Extracted data entries:
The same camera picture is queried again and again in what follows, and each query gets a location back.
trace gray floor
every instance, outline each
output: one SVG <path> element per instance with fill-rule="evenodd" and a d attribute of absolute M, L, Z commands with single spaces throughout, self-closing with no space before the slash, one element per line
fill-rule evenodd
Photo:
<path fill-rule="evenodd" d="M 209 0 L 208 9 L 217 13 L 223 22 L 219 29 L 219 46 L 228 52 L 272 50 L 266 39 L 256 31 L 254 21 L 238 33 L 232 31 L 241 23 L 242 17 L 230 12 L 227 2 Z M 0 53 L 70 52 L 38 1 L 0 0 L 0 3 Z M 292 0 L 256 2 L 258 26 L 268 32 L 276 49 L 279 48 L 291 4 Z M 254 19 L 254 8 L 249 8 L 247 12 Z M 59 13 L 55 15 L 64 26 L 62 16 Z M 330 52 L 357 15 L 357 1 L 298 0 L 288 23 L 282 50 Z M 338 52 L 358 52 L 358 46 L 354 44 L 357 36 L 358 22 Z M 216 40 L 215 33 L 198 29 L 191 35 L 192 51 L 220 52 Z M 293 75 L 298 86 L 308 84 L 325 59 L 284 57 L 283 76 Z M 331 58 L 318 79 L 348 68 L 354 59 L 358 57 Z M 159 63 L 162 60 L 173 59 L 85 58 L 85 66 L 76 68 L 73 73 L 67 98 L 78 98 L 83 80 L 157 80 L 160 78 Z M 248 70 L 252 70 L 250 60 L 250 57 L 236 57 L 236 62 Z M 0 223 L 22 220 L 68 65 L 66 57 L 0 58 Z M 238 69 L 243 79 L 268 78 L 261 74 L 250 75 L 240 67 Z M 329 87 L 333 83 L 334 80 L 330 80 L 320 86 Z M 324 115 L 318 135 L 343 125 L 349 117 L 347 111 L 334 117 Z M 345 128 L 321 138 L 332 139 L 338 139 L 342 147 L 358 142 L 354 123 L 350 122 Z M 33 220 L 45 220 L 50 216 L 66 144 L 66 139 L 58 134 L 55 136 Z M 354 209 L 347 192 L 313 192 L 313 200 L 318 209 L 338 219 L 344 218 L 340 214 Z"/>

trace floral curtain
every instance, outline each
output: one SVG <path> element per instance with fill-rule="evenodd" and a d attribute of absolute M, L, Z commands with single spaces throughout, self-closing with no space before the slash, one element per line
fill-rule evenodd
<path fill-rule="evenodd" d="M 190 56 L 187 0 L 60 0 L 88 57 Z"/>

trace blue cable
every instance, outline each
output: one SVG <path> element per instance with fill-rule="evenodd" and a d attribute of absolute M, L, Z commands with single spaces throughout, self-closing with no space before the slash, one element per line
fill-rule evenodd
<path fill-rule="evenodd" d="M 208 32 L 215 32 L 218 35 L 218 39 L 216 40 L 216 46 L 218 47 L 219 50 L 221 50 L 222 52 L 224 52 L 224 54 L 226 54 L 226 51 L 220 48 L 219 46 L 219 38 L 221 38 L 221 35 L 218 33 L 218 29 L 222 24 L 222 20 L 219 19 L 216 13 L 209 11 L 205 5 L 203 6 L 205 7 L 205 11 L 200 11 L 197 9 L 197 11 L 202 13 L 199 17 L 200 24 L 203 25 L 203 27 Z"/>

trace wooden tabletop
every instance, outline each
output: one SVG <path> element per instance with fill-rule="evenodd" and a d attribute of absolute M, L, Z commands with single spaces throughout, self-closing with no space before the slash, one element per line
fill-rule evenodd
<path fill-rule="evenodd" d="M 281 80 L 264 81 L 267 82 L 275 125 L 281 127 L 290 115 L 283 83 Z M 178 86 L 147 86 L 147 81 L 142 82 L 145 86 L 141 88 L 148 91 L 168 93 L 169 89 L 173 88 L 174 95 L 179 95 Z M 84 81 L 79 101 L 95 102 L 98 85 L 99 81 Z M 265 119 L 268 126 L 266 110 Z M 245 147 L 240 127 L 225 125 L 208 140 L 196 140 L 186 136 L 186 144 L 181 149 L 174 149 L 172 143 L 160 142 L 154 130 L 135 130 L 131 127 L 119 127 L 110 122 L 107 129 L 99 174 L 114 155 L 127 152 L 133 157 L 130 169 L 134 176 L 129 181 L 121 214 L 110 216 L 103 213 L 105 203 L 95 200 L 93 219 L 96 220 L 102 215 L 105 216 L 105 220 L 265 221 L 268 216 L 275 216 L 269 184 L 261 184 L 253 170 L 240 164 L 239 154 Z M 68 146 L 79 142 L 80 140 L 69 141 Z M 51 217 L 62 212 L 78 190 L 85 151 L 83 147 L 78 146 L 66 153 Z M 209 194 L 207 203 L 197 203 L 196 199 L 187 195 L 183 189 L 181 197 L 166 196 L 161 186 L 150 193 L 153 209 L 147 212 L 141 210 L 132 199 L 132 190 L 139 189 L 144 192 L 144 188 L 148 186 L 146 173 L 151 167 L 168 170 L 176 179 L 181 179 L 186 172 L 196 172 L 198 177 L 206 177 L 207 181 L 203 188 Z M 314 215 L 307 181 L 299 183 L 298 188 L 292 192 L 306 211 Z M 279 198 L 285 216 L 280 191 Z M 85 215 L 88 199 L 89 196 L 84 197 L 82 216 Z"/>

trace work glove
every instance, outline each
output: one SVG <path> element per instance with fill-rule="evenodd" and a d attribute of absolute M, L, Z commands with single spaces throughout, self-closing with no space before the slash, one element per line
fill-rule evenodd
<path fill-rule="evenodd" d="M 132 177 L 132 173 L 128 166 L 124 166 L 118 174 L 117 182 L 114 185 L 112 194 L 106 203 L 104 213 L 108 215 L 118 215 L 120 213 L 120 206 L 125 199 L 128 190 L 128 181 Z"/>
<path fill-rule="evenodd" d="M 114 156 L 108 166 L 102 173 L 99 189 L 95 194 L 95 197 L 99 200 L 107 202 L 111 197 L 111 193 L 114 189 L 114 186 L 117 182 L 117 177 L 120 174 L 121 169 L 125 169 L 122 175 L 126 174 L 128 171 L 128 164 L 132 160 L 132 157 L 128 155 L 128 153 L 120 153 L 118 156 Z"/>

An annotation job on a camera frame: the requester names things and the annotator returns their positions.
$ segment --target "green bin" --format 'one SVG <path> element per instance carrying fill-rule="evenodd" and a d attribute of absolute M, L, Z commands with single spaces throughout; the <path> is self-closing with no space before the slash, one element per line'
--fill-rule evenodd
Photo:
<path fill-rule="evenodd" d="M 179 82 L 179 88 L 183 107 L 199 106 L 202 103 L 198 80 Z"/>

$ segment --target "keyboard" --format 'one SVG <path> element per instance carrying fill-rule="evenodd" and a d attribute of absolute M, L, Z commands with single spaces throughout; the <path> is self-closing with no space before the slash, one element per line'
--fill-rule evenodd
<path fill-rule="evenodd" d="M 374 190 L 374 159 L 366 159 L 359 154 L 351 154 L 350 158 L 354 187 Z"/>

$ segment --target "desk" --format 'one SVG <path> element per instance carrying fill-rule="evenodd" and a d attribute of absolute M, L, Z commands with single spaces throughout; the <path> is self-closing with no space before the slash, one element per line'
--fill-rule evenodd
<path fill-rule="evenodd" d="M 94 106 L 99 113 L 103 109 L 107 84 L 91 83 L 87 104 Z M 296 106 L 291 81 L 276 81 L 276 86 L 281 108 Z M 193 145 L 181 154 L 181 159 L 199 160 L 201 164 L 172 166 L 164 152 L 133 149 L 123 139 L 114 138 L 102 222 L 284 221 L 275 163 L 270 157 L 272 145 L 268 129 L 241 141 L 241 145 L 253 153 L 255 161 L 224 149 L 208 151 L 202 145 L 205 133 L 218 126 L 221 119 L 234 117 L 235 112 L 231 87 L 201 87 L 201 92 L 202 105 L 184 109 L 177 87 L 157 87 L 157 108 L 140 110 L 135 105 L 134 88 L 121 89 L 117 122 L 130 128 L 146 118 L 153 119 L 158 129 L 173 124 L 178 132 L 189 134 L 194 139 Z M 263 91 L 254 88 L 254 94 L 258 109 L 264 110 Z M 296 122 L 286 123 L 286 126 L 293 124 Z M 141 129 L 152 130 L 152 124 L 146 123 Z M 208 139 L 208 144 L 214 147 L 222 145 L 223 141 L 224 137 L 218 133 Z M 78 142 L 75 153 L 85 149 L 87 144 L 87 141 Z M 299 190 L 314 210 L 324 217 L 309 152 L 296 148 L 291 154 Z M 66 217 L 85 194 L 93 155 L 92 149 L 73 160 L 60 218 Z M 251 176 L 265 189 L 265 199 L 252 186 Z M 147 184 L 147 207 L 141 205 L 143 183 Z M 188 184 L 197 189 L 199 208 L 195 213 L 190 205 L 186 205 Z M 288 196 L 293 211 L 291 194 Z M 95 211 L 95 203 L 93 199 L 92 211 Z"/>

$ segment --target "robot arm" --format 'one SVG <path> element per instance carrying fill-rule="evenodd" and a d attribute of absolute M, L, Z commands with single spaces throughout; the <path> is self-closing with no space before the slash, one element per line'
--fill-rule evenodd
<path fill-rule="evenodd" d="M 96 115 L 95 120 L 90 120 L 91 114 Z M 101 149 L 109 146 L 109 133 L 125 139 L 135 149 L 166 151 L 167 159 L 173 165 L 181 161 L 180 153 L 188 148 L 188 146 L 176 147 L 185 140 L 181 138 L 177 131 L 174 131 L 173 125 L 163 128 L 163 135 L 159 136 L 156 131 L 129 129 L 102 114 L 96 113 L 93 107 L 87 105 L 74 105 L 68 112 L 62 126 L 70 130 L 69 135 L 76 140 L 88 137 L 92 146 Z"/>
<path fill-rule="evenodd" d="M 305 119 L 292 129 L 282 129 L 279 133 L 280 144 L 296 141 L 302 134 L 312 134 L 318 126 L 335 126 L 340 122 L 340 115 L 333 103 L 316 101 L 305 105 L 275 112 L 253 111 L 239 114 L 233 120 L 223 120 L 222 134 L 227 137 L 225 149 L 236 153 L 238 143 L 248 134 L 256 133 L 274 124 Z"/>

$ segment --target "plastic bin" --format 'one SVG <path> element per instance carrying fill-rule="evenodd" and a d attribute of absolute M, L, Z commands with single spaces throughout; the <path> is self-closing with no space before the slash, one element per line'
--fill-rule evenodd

## Exercise directions
Working through the records, find each line containing the word "camera" and copy it.

## Answer area
The same camera picture is queried again and again in what follows, and each query gets a location back.
An annotation job on a camera frame: the requester names things and the annotator returns their positions.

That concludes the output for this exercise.